3.2. Bacillus coagulans

In this case, we used the satellite families previously described [15]. An intriguing feature of satellites in bacteria is their absence in most species. Only a few species do contain satellites, usually with a variable sequence and a constant repeat length of 52 nt [15]. The sequence of the consensus repeat of all satellite families in B. coagulans is given in Supplementary Table S5. We determined their expression with the RNA-seq data of Qin et al. [11]. These authors studied lactate fermentation in bacterial cultures in the presence of either Na or Ca lactate. The results obtained are presented in Table 2. It is clear that under all conditions a substantial expression of satellite DNA is observed, although expression varies in different conditions; in the presence of Ca lactate a lower expression is observed. Expression is observed for all satellites, even in those cases in which there is a single satellite in the strain 2–6 used in these experiments. Further work is required to determine if the differences in satellite expression are correlated with the differences in gene expression observed [11].
Table 2

Transcription of satellites in B. coagulans.

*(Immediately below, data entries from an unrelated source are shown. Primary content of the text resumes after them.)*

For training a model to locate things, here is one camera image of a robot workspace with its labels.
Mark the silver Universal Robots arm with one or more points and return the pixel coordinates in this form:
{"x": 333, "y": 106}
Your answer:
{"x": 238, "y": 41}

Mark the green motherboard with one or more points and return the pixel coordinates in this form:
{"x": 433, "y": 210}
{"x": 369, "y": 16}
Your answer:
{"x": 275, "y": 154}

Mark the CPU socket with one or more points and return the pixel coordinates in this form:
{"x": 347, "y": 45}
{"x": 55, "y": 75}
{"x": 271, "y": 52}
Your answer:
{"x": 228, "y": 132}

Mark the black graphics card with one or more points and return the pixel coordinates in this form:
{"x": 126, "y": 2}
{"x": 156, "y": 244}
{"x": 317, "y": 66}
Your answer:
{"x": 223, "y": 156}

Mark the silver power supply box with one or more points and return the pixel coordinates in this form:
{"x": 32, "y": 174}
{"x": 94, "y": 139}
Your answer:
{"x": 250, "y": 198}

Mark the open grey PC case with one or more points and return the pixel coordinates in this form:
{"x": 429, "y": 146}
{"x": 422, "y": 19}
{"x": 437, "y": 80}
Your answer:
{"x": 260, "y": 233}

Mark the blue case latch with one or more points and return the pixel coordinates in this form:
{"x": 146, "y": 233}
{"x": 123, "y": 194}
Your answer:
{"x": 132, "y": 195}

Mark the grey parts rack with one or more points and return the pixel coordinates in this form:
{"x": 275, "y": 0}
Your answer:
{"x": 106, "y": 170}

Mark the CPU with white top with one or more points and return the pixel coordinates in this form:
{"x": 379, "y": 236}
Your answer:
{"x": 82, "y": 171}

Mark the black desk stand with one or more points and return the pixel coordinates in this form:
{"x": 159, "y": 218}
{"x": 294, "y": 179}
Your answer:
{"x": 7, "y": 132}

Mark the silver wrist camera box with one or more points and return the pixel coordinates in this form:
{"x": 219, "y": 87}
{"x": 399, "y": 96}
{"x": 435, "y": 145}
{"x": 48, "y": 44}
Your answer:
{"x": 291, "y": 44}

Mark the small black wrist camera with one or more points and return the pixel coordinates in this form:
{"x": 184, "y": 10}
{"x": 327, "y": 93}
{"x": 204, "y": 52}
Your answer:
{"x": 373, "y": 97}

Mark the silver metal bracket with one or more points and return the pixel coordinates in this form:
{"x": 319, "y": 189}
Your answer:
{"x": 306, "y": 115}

ConditionsSRX CodeNumber of Hits in Each Repeat Family
1_52_1392_52_358_52_18360_52_1
No stress700697500482399341
Ca lactate700698500142203290
Na lactate700710500500498499
Number of satellites9411
In Table 2 we present the results of a search for the presence of the consensus repeat of B.coagulans satellite families in published RNA-seq results [11]. The search was carried out with BLASTN in the SRA-NCBI site, as described in the methods section. Five hundred hits were retrieved in each case; the number of hits columns gives the number of cases above 80% sequence identity. The maximum length of the RNA-seq data is 110 nt in this case, so that a maximum of two satellite repeats can be present in each spot. The number of satellites row gives the number of satellites present in the 2–6 strain used by Qin et al. [11].

4. Discussion

Our results are limited by the short length of the RNA-seq spots (140 nt in C. elegans). Most of the spots we have analyzed coincide in sequence with several repeats of a satellite, which demonstrate that satellite DNAs are transcribed as long fragments; they may cover a whole satellite or at least several repeats. Some examples are given in Table S6. We have recently discussed the eventual function of these transcribed DNA satellites in B. coagulans [17], so that here we will concentrate on C. elegans which has many similarities, with the expected differences between bacteria and eukaryotes. We should first note that satellite repeats possess extreme diversity in their length, monomer size, nucleotide sequence, complexity, genomic distribution, and abundance even in closely related species [5]. The different Caenorhabditis species are a good example; each of them has a unique distribution of abundant satellites [13]. In order to find a role for transcribed DNA satellites, we show in Figure 1 the conformation of different satellite RNAs, predicted with RNA-fold [18], which may provide a clue of their eventual function. The different types of satellites give rise to similar structures, with many double-stranded RNA branches. Once transcribed, satellite RNA may remain as such in the cell or be degraded into small duplexes by specific ribonucleases [19]; they may have a function as either micro or short RNAs. Small non-coding RNAs exert their regulatory function by directly base pairing with mRNA targets to alter their stability and/or affect their translation [20]. Different classes of these RNAs have been described in C. elegans [21,22,23]. The size of the duplex branches apparent in Figure 1 is indeed similar to that found in many short RNAs [21,24]. Short RNAs act in a complex with Argonaute proteins and regulate gene expression by recognizing complementary RNA targets. Three classes of small non-coding RNAs involved in RNA interference include short interfering RNAs (siRNAs), microRNAs (miRNAs), and PIWI-interacting RNAs (piRNAs). These RNAs differ in the mechanism of their biogenesis and function [25]. These processes are collectively called RNA interference.
Figure 1

Predicted 2D structure of satellite RNAs. In the upper row, we present the structure of a single repeat of human α satellite (NCBI code: DAAF01000002.1), one Alu sequence, and 34 repeats of one C. elegans satellite. In that case, the 34 repeats are not identical, they present minor variations. In the lower row we present the structure of two repeats of three different C. elegans satellites; all of them have an approximate duplex conformation, similar to the structures found in micro and short RNAs, as discussed in the text.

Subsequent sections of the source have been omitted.